The 15-station line took five years and cost 547 billion won ($469 million) to build — 297.4 billion won from a South Korean consortium led by GS Engineering & Construction and 249.6 billion won from taxpayers.
The French unit of multinational Siemens won orders worth 157 million euros ($196 million) and hopes the project will pave the way for other LRT contracts in South Korea, one of the world’s most densely populated large countries.
“An LRT system is quite ideal for Korean cities because of its flexibility and low costs compared to traditional heavy subway systems,” Benoit Pirard, commercial manager of the project, told AFP.
Researchers for the national parliament are not, however, hopeful about the bottom line. The initial forecast in 2006 estimated daily average passengers at 57,000 but this was scaled back to 31,000 last year.
Based on the latest estimate, the National Assembly Research Service (NARS) predicted in April the line would likely lose 10 billion won a year for the next 10 years.
This means the city, with a population of 450,000, will have to pay up to 10 billion won a year to Uijeongbu LRT Co under a minimum revenue guarantee.
“In light of the size of the city’s budget, it is true this leaves a considerable burden on us,” Lim Hee-An, deputy director of the city government, told AFP.
“However, we think it is worth it to help ease traffic congestion.”

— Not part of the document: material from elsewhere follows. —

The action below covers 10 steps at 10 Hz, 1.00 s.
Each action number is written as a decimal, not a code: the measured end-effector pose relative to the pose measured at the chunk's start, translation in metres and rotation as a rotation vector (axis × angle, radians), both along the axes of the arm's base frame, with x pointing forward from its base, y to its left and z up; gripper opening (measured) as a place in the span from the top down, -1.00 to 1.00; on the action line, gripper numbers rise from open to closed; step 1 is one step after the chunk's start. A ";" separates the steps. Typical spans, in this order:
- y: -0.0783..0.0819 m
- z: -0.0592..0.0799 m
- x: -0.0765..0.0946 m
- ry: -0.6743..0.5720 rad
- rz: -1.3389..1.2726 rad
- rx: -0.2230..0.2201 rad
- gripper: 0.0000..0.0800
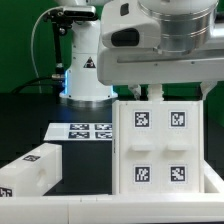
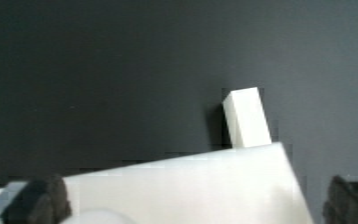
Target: Assemble cabinet
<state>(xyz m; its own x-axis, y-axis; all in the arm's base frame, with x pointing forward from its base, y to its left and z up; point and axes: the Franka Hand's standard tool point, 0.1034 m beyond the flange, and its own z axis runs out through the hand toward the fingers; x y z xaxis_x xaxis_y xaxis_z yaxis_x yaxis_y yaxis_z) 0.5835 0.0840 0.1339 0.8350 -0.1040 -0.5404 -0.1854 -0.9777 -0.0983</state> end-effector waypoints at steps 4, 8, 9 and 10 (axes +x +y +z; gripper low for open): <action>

With LRTs opening around the country, critics have accused politicians standing in provincial elections of exaggerating demand to push through “pork-barrel” projects in return for support.
And the NARS warned in a separate April report that LRT projects and most other infrastructure projects being privately financed under minimum revenue guarantees from local governments were like ticking fiscal time bombs.

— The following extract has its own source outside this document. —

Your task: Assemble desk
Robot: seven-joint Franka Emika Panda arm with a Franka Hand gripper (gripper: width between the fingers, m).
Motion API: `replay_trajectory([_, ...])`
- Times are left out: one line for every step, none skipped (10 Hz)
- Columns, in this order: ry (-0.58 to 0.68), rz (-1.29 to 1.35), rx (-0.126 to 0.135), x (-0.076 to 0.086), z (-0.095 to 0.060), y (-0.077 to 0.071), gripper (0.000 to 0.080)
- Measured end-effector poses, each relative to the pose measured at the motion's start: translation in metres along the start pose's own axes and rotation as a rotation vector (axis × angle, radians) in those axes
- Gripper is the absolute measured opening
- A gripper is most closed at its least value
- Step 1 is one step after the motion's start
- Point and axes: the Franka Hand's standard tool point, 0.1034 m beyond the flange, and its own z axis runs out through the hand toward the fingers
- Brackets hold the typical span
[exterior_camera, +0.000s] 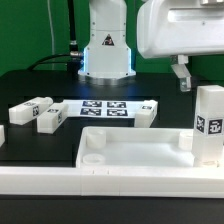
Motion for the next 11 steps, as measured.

Public-private partnerships were introduced when South Korea was engulfed by the Asian financial crisis in the late 1990s.
The NARS said they are now set to suck up 41 trillion won of taxpayers’ money over the next 20 years, without taking LRT projects into account.
The country’s first LRT, extending 24 kilometres (15 miles) between Gimhae and Busan on the south coast, opened last September amid fanfare.
But so far it has carried an average 31,000 passengers per day, just 18 percent of what had been predicted, according to NARS.
Unless usage improves, it will face a 1.6 trillion won bill over the next 20 years to compensate private investors who built the project.
Yongin’s LRT, which is due to open in April, has been dogged by controversy over financial hemorrhages, corruption scandals and delays, while daily passenger estimates have been cut from 160,000 to 30,000.
Yongin city faces the prospect of repaying 1.8 trillion won to investors over the next 30 years, NARS said, even under a contract recently amended in the city’s favour.
Another LRT line is being built in the northeastern Seoul district of Dobong, while eight other small projects are planned in the capital plus three in provincial cities, according to the construction ministry.
Yun Sun-Chul of watchdog group Citizens’ Coalition for Economic Justice questioned whether these projects were worthwhile.
“Irresponsible pork-barrel promises, loose oversight and sparse consideration for effectiveness against costs are to blame,” he said.
“The country really needs neutral experts to inspect election promises to examine whether they are economically viable and socially justifiable, before provincial authorities blindly set off on them.”